Stored data:
——
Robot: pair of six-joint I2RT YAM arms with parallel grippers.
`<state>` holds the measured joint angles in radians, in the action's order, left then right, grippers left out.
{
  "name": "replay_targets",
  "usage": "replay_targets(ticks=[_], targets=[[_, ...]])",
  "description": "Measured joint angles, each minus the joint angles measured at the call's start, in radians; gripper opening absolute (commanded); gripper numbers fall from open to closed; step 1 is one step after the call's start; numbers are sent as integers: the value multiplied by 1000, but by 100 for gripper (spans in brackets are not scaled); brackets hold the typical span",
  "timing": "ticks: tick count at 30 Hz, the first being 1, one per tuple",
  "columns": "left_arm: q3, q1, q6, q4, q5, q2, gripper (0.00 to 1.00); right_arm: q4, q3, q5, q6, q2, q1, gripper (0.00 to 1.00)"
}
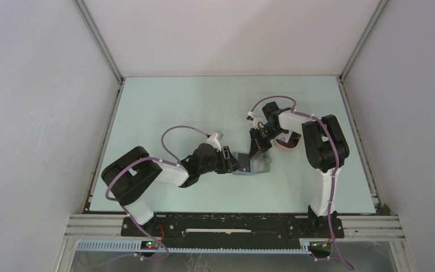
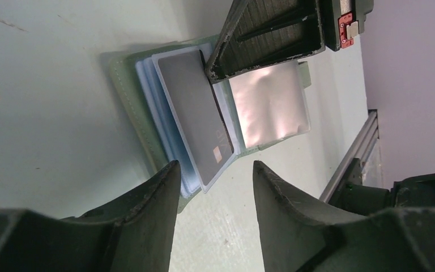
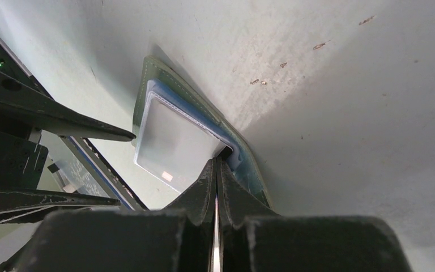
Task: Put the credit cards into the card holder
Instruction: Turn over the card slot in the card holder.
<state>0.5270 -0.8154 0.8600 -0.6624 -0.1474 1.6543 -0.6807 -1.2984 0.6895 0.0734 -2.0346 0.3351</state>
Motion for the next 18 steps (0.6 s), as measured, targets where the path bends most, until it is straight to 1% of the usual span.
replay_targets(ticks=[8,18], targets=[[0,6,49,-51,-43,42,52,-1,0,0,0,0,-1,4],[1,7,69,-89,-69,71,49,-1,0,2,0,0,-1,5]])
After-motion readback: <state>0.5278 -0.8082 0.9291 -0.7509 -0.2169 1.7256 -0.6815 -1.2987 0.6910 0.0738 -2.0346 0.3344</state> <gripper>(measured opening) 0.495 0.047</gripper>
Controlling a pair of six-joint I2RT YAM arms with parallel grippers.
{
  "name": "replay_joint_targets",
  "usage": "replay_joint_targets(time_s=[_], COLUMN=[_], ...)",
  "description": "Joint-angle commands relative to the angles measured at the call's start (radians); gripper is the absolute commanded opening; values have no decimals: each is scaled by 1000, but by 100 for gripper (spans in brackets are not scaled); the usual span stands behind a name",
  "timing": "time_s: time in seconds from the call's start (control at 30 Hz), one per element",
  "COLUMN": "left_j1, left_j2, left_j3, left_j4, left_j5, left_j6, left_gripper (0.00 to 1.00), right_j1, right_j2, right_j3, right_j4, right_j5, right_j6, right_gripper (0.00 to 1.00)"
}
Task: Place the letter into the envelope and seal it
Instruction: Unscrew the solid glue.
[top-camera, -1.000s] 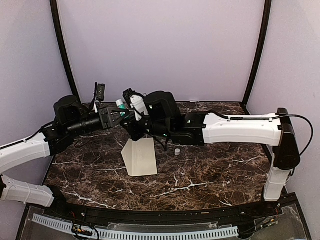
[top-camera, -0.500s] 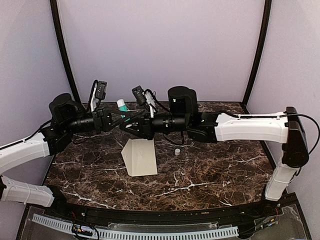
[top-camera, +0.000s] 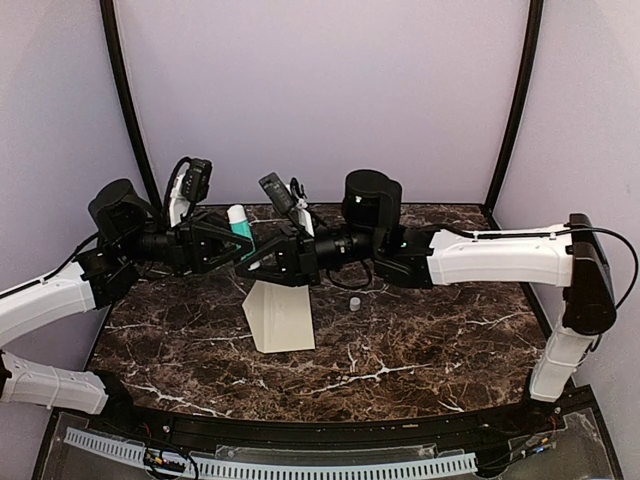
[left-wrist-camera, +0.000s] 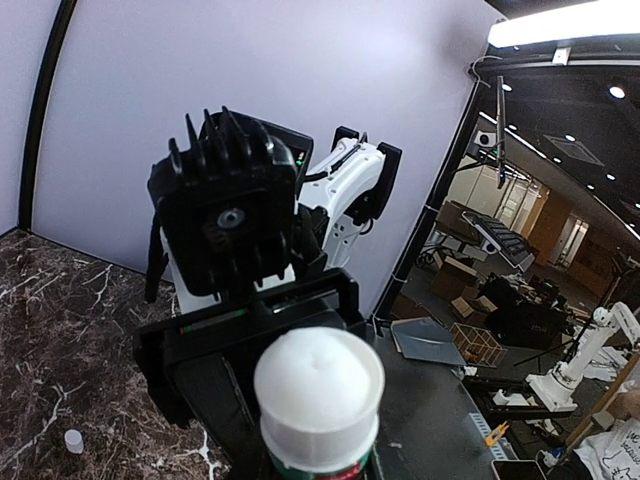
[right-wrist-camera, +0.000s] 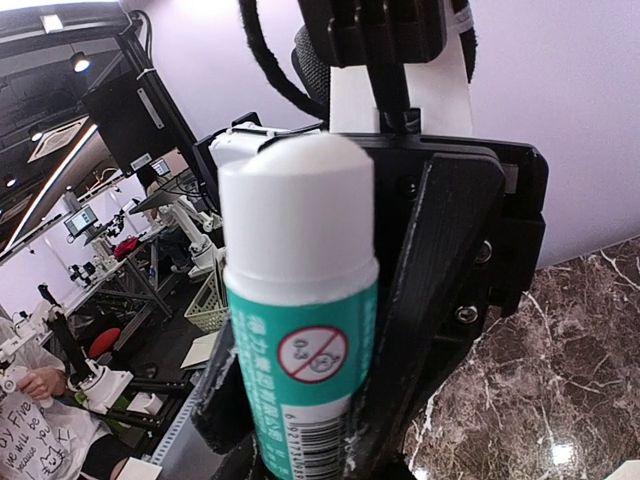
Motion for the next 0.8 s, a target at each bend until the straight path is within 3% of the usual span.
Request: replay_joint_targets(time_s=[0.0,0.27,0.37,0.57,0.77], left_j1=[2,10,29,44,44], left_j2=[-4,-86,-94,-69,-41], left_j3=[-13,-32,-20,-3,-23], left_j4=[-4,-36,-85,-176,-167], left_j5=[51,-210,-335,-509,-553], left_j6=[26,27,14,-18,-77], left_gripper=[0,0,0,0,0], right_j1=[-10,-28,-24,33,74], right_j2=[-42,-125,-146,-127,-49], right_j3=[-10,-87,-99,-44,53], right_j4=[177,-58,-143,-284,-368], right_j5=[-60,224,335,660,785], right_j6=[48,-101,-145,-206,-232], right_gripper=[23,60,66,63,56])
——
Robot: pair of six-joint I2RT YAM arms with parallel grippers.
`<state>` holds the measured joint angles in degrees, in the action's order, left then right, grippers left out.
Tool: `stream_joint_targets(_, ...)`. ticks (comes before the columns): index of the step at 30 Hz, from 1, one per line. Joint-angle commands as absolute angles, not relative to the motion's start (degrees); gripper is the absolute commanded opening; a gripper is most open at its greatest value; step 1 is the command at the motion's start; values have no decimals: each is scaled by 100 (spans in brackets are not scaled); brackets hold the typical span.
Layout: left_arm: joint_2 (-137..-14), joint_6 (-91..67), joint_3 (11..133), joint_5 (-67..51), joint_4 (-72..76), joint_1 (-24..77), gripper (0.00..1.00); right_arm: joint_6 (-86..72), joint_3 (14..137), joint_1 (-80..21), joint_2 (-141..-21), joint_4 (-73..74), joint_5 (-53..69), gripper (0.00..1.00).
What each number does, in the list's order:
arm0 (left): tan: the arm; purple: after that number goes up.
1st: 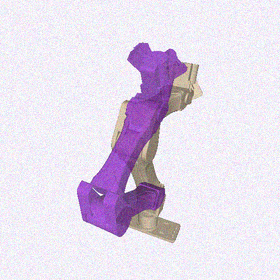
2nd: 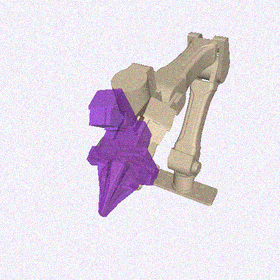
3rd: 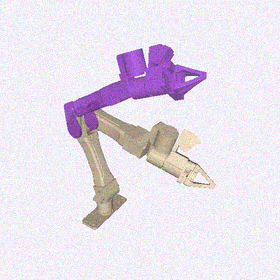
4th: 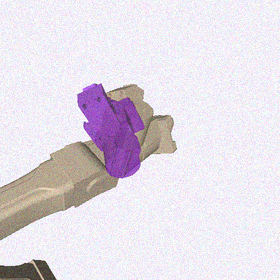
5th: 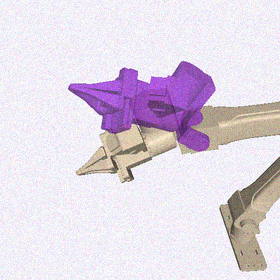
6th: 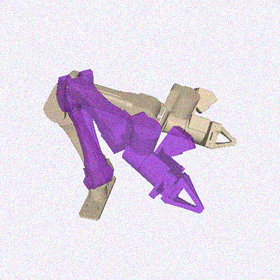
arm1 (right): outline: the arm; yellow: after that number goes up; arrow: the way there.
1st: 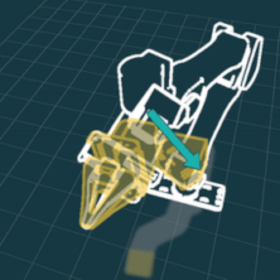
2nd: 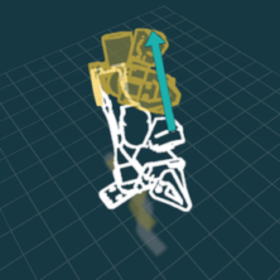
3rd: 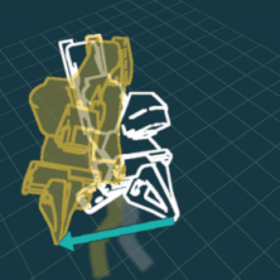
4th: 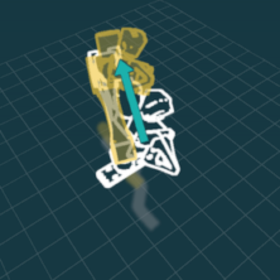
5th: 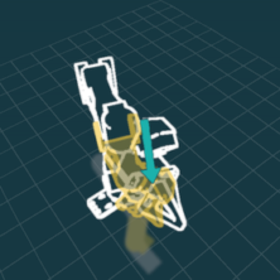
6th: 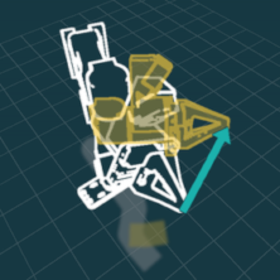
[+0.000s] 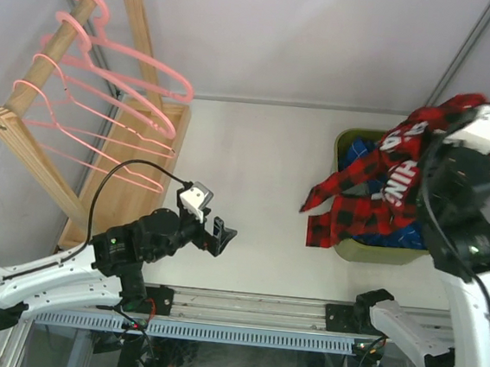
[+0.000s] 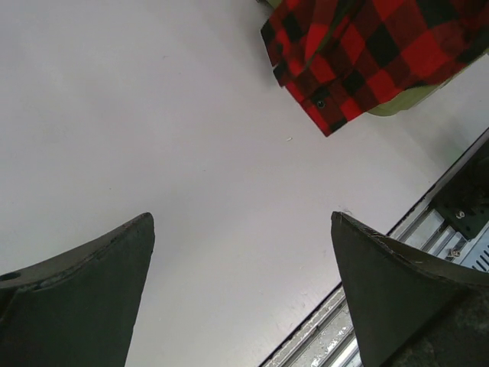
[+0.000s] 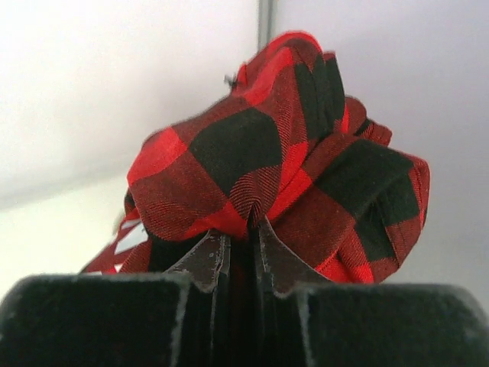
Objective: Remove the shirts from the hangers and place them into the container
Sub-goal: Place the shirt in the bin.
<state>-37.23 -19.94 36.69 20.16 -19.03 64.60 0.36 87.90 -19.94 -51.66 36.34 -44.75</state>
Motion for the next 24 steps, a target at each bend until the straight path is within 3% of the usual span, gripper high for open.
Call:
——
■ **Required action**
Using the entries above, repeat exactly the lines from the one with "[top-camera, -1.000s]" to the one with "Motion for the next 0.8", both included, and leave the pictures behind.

■ **Task result**
[top-camera, -1.000s] 
[top-camera, -0.500s] 
[top-camera, +0.000s] 
[left-wrist-camera, +0.000s] 
[right-wrist-camera, +0.000s] 
Motion for the next 0.8 s, a target at each bend until the straight path is within 3% of the usual span.

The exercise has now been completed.